Click to See Complete Forum and Search --> : Not repeating an operation to cutdown runtime


chris_t_morin
June 1st, 2008, 02:56 PM
Hi,

In my code, I have make an array a size dependent on the amount of numbers that meet two conditions and then fill that array with those numbers. The following code work, but I have to do the exact same operation twice, once to find the size of the array and the second to fill it. Is there a way to avoid this because if NUM is very big this process becomes very long (it's basically prime factorization).

Also, in the if statements, when the computer finds that the first one is false, does it bother checking the second or does it continue on?


class survivor
{
public:
int * pps;
int sizepps;
survivor()
{
sizepps = 0;
for(long long i = 3; i<NUM;i+=2)
{
if(checkPrime(i)&& NUM%i==0)
++sizepps;
}
pps = new int[sizepps]
int curloc=0;
for(long long i=3; i<NUM; i+=2)
{
if(checkPrime(i)&& NUM%i==0)
pps[curloc] = i;
}
}
};



Thanks for the help

Lindley
June 1st, 2008, 03:02 PM
I'm first going to explain the theoretical way you should handle this, then I'll tell you the practical way it should be done.

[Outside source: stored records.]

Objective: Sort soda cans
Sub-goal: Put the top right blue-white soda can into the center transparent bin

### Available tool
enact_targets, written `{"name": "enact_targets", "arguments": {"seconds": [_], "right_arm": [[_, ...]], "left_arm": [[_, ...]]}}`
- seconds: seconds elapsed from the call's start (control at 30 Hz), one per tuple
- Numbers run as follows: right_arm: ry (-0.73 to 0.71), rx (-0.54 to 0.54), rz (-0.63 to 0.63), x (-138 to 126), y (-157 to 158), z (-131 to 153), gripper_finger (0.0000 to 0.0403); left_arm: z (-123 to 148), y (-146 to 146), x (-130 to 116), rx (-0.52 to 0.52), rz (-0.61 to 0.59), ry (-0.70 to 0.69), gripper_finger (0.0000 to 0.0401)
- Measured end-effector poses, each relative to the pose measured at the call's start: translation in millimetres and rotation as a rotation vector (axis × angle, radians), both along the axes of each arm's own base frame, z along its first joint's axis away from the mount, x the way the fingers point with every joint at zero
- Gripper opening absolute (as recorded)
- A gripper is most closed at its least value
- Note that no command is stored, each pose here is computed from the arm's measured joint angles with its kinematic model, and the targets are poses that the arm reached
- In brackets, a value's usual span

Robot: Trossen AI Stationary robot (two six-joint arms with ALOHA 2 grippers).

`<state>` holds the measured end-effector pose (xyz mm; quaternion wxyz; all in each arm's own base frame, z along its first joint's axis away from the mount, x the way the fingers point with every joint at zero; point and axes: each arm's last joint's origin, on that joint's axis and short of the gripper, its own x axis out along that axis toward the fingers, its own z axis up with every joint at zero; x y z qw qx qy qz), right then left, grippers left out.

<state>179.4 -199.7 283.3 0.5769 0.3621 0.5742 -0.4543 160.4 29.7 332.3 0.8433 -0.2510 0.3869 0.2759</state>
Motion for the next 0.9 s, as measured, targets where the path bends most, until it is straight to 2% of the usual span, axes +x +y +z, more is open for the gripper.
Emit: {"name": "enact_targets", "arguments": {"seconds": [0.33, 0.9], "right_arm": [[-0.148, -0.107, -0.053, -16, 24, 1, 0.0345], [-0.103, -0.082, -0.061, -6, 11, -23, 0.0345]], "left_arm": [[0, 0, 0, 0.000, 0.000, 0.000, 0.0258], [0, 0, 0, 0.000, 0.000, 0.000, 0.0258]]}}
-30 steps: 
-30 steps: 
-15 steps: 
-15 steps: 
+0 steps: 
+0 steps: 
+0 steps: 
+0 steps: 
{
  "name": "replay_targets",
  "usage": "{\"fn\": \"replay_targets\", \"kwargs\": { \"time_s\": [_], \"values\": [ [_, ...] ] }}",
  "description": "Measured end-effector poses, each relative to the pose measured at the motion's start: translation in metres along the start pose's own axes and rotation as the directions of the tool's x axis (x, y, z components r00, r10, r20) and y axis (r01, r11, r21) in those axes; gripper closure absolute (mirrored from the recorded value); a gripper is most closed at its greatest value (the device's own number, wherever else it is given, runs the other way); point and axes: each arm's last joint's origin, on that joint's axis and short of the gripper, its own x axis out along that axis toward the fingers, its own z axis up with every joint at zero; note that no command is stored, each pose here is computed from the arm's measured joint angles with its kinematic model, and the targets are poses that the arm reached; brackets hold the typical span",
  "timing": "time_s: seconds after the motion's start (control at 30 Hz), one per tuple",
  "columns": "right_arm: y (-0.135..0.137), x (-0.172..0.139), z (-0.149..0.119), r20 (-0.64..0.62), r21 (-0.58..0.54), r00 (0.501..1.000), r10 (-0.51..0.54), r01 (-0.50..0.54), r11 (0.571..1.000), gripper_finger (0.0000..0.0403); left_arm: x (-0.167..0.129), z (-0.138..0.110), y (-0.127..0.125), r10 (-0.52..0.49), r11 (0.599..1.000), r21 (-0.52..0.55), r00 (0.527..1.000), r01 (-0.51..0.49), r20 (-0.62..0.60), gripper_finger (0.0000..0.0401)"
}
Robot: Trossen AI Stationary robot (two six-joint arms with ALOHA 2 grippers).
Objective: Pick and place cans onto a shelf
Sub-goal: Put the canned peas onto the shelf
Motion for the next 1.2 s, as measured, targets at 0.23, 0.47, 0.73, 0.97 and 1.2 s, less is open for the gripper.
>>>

When you're filling an array and you don't know its size beforehand, you begin by assuming it has some size, and you set a capacity variable to this and allocate it.

If at any time you run out of room, you double the capacity, allocate a new array, copy the old values into it, and free the old one. Continue until you're done. Optionally, you can do one final allocate/copy/free to cut down your array size, but usually it doesn't matter too much that you're over-allocated at the end.

In C, the realloc() function helps with this process.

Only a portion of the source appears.